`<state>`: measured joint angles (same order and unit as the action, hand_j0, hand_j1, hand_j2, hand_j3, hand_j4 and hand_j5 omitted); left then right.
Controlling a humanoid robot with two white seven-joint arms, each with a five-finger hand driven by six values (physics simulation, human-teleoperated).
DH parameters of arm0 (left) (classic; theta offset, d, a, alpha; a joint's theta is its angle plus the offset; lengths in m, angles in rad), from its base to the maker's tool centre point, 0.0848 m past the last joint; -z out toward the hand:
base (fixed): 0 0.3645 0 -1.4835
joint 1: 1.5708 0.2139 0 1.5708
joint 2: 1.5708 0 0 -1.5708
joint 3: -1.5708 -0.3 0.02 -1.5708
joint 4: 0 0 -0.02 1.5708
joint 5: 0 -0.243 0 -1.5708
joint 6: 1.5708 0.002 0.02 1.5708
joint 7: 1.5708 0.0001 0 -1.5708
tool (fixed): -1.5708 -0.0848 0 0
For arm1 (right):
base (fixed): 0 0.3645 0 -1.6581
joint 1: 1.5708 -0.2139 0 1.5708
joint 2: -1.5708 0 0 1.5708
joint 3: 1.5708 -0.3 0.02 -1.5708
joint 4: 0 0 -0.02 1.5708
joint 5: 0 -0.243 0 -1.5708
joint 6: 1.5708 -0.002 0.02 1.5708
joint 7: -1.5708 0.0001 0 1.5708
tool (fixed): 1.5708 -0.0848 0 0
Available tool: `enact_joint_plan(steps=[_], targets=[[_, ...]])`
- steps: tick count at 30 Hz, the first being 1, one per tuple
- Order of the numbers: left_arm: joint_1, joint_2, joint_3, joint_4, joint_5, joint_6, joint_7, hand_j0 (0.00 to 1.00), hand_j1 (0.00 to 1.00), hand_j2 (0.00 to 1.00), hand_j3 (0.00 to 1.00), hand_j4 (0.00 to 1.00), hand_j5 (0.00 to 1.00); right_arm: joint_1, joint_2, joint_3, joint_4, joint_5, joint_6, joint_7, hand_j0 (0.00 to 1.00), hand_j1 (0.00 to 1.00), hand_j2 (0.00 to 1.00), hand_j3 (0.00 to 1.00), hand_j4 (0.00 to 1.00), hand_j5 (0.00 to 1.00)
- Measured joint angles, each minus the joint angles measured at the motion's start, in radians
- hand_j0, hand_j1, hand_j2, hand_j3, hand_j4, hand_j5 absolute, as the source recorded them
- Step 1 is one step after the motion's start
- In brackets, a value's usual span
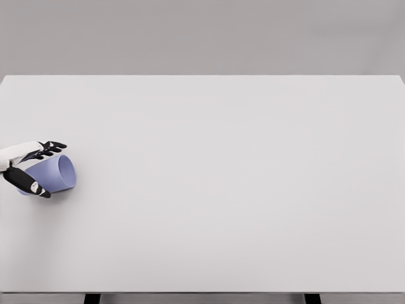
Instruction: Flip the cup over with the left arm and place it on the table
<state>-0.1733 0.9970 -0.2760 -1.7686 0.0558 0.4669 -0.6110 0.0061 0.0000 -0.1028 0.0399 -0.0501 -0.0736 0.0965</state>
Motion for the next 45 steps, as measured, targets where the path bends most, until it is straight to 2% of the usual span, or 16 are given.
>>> enact_joint_plan(steps=[14, 17, 24, 28, 32, 38, 45], targets=[[0.0, -0.038, 0.0, 0.006, -0.044, 0.002, 0.0, 1.0, 1.0, 1.0, 1.0, 1.0, 1.0, 0.0, 0.0, 0.0, 0.0, 0.0, 0.0, 0.0, 1.0, 1.0, 1.0, 1.0, 1.0, 1.0], [0.003, -0.04, 0.0, 0.005, -0.047, 0.004, 0.0, 0.92, 0.92, 0.92, 0.92, 0.92, 0.92, 0.0, 0.0, 0.0, 0.0, 0.0, 0.0, 0.0, 1.0, 1.0, 1.0, 1.0, 1.0, 1.0], [0.005, -0.041, -0.01, 0.006, -0.045, 0.025, 0.0, 0.84, 0.84, 0.84, 0.84, 0.84, 0.84, 0.0, 0.0, 0.0, 0.0, 0.0, 0.0, 0.0, 1.0, 1.0, 1.0, 1.0, 1.0, 1.0], [0.005, -0.041, -0.01, 0.005, -0.043, 0.027, 0.001, 0.59, 0.59, 0.59, 0.59, 0.59, 0.59, 0.0, 0.0, 0.0, 0.0, 0.0, 0.0, 0.0, 1.0, 1.0, 1.0, 1.0, 1.0, 1.0], [0.003, -0.041, -0.006, 0.006, -0.041, 0.028, -0.001, 0.45, 0.45, 0.45, 0.45, 0.45, 0.45, 0.0, 0.0, 0.0, 0.0, 0.0, 0.0, 0.0, 1.0, 1.0, 1.0, 1.0, 1.0, 1.0], [-0.009, -0.041, 0.015, 0.006, -0.019, -0.004, -0.004, 0.38, 0.38, 0.38, 0.38, 0.38, 0.38, 0.0, 0.0, 0.0, 0.0, 0.0, 0.0, 0.0, 1.0, 1.0, 1.0, 1.0, 1.0, 1.0], [-0.008, -0.065, 0.102, 0.022, 0.004, -0.269, -0.011, 0.38, 0.38, 0.38, 0.38, 0.38, 0.38, 0.0, 0.0, 0.0, 0.0, 0.0, 0.0, 0.0, 1.0, 1.0, 1.0, 1.0, 1.0, 1.0]])
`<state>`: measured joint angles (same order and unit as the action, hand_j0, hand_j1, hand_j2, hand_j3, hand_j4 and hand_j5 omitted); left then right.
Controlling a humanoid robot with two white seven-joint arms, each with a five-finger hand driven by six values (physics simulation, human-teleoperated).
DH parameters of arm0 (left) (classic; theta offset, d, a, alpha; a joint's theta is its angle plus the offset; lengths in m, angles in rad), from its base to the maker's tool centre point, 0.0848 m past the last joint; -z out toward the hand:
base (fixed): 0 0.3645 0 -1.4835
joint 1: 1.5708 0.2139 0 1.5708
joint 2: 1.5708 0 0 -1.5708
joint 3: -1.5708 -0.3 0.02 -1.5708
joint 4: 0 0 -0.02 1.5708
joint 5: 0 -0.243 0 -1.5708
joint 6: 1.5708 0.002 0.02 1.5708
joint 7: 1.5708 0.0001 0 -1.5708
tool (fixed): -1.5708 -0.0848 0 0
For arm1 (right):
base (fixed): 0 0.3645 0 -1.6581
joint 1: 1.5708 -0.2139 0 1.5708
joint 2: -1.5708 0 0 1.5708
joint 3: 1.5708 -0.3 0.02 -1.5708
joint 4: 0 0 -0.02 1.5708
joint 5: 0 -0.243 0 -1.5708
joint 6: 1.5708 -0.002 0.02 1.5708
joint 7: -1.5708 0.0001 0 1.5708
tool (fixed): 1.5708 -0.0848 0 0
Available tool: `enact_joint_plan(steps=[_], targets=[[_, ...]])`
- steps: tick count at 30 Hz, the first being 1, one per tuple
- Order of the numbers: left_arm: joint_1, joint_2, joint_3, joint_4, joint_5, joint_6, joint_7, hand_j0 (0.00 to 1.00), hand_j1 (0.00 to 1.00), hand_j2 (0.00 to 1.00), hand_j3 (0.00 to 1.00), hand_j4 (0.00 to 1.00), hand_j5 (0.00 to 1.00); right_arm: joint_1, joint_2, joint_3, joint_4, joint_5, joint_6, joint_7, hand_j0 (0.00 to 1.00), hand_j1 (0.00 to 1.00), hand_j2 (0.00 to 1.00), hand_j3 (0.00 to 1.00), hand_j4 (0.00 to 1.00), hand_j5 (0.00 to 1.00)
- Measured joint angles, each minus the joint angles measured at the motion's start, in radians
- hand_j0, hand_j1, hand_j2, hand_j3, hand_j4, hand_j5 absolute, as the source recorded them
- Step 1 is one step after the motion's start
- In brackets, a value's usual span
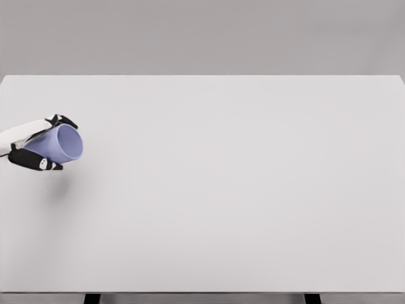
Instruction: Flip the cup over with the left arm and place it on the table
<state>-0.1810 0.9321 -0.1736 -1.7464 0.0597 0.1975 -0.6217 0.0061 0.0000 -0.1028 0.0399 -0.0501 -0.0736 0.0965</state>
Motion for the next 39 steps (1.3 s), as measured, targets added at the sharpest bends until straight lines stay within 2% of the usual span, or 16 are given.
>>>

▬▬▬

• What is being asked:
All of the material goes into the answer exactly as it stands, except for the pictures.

• Solution for this exercise:
`<state>`: measured joint angles (same order and unit as the action, hand_j0, hand_j1, hand_j2, hand_j3, hand_j4 and hand_j5 omitted); left then right.
Controlling a humanoid robot with two white seven-joint arms, each with a five-finger hand driven by six values (physics simulation, human-teleoperated).
DH parameters of arm0 (left) (classic; theta offset, d, a, alpha; a joint's theta is its angle plus the offset; lengths in m, angles in rad), from its base to the maker's tool centre point, 0.0848 m past the last joint; -z out toward the hand:
base (fixed): 0 0.3645 0 -1.4835
joint 1: 1.5708 0.2139 0 1.5708
joint 2: 1.5708 0 0 -1.5708
joint 3: -1.5708 -0.3 0.02 -1.5708
joint 4: 0 0 -0.02 1.5708
joint 5: 0 -0.243 0 -1.5708
joint 6: 1.5708 0.002 0.02 1.5708
joint 7: 1.5708 0.0001 0 -1.5708
tool (fixed): -1.5708 -0.0848 0 0
For arm1 (right):
base (fixed): 0 0.3645 0 -1.6581
joint 1: 1.5708 -0.2139 0 1.5708
joint 2: -1.5708 0 0 1.5708
joint 3: 1.5708 -0.3 0.02 -1.5708
joint 4: 0 0 -0.02 1.5708
joint 5: 0 -0.243 0 -1.5708
joint 6: 1.5708 -0.002 0.02 1.5708
joint 7: -1.5708 0.0001 0 1.5708
tool (fixed): 1.5708 -0.0848 0 0
Available tool: `enact_joint_plan(steps=[_], targets=[[_, ...]])`
- steps: tick count at 30 Hz, the first being 1, one per tuple
- Order of the numbers: left_arm: joint_1, joint_2, joint_3, joint_4, joint_5, joint_6, joint_7, hand_j0 (0.00 to 1.00), hand_j1 (0.00 to 1.00), hand_j2 (0.00 to 1.00), hand_j3 (0.00 to 1.00), hand_j4 (0.00 to 1.00), hand_j5 (0.00 to 1.00); right_arm: joint_1, joint_2, joint_3, joint_4, joint_5, joint_6, joint_7, hand_j0 (0.00 to 1.00), hand_j1 (0.00 to 1.00), hand_j2 (0.00 to 1.00), hand_j3 (0.00 to 1.00), hand_j4 (0.00 to 1.00), hand_j5 (0.00 to 1.00)
- Measured joint angles, each minus the joint angles measured at the motion's start, in radians
- hand_j0, hand_j1, hand_j2, hand_j3, hand_j4, hand_j5 absolute, as the source recorded them
- Step 1 is one step after the motion's start
- In brackets, a value's usual span
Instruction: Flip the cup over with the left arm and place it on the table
<state>-0.1733 0.9970 -0.2760 -1.7686 0.0558 0.4669 -0.6110 0.0061 0.0000 -0.1028 0.0399 -0.0501 -0.0736 0.0965</state>
Motion for the next 45 steps, as measured, targets where the path bends most, until it is straight to 2% of the usual span, or 16 are given.
>>> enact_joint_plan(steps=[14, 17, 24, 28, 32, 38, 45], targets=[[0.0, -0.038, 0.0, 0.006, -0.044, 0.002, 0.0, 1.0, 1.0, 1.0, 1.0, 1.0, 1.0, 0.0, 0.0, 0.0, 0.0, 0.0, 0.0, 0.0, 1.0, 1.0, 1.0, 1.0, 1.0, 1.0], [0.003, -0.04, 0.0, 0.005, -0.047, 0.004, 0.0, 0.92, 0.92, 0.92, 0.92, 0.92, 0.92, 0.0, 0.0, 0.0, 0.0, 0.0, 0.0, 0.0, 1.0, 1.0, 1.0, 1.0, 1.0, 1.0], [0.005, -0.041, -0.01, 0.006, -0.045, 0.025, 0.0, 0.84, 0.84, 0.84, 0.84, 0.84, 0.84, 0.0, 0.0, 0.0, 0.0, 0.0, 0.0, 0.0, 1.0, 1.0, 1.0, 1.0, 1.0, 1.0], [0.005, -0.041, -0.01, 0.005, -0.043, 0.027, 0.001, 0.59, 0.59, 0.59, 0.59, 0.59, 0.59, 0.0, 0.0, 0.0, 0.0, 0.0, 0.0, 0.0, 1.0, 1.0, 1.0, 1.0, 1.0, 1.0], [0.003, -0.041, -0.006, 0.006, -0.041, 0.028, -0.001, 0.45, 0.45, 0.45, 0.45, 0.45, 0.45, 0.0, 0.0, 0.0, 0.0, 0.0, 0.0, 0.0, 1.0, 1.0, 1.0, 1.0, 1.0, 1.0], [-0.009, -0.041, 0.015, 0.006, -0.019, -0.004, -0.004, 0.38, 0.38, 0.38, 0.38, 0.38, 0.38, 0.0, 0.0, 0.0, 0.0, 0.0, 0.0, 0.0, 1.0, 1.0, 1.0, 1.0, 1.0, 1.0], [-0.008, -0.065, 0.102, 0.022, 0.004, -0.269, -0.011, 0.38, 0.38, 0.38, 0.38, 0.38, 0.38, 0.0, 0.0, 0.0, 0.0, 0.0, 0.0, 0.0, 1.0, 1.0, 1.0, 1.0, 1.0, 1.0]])
`<state>`: measured joint angles (same order and unit as the action, hand_j0, hand_j1, hand_j2, hand_j3, hand_j4 and hand_j5 omitted); left then right.
Controlling a humanoid robot with two white seven-joint arms, each with a five-finger hand driven by six values (physics simulation, human-teleoperated).
DH parameters of arm0 (left) (classic; theta offset, d, a, alpha; a joint's theta is its angle plus the offset; lengths in m, angles in rad), from its base to the maker's tool centre point, 0.0848 m past the last joint; -z out toward the hand:
base (fixed): 0 0.3645 0 -1.4835
joint 1: 1.5708 0.2139 0 1.5708
joint 2: 1.5708 0 0 -1.5708
joint 3: -1.5708 -0.3 0.02 -1.5708
joint 4: 0 0 -0.02 1.5708
joint 5: 0 -0.243 0 -1.5708
joint 6: 1.5708 0.002 0.02 1.5708
joint 7: 1.5708 0.0001 0 -1.5708
tool (fixed): -1.5708 -0.0848 0 0
For arm1 (right):
base (fixed): 0 0.3645 0 -1.6581
joint 1: 1.5708 -0.2139 0 1.5708
joint 2: -1.5708 0 0 1.5708
joint 3: 1.5708 -0.3 0.02 -1.5708
joint 4: 0 0 -0.02 1.5708
joint 5: 0 -0.243 0 -1.5708
joint 6: 1.5708 -0.002 0.02 1.5708
joint 7: -1.5708 0.0001 0 1.5708
tool (fixed): 1.5708 -0.0848 0 0
Available tool: `enact_joint_plan(steps=[_], targets=[[_, ...]])`
- steps: tick count at 30 Hz, the first being 1, one per tuple
- Order of the numbers: left_arm: joint_1, joint_2, joint_3, joint_4, joint_5, joint_6, joint_7, hand_j0 (0.00 to 1.00), hand_j1 (0.00 to 1.00), hand_j2 (0.00 to 1.00), hand_j3 (0.00 to 1.00), hand_j4 (0.00 to 1.00), hand_j5 (0.00 to 1.00); right_arm: joint_1, joint_2, joint_3, joint_4, joint_5, joint_6, joint_7, hand_j0 (0.00 to 1.00), hand_j1 (0.00 to 1.00), hand_j2 (0.00 to 1.00), hand_j3 (0.00 to 1.00), hand_j4 (0.00 to 1.00), hand_j5 (0.00 to 1.00)
- Measured joint angles, each minus the joint angles measured at the motion's start, in radians
- hand_j0, hand_j1, hand_j2, hand_j3, hand_j4, hand_j5 absolute, as the source recorded them
- Step 1 is one step after the motion's start
- In brackets, a value's usual span
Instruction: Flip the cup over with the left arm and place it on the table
<state>-0.1810 0.9321 -0.1736 -1.7464 0.0597 0.1975 -0.6217 0.0061 0.0000 -0.1028 0.0399 -0.0501 -0.0736 0.0965</state>
Motion for the next 39 steps (1.3 s), as measured, targets added at the sharpest bends until straight lines stay within 2% of the usual span, or 16 are given.
>>>

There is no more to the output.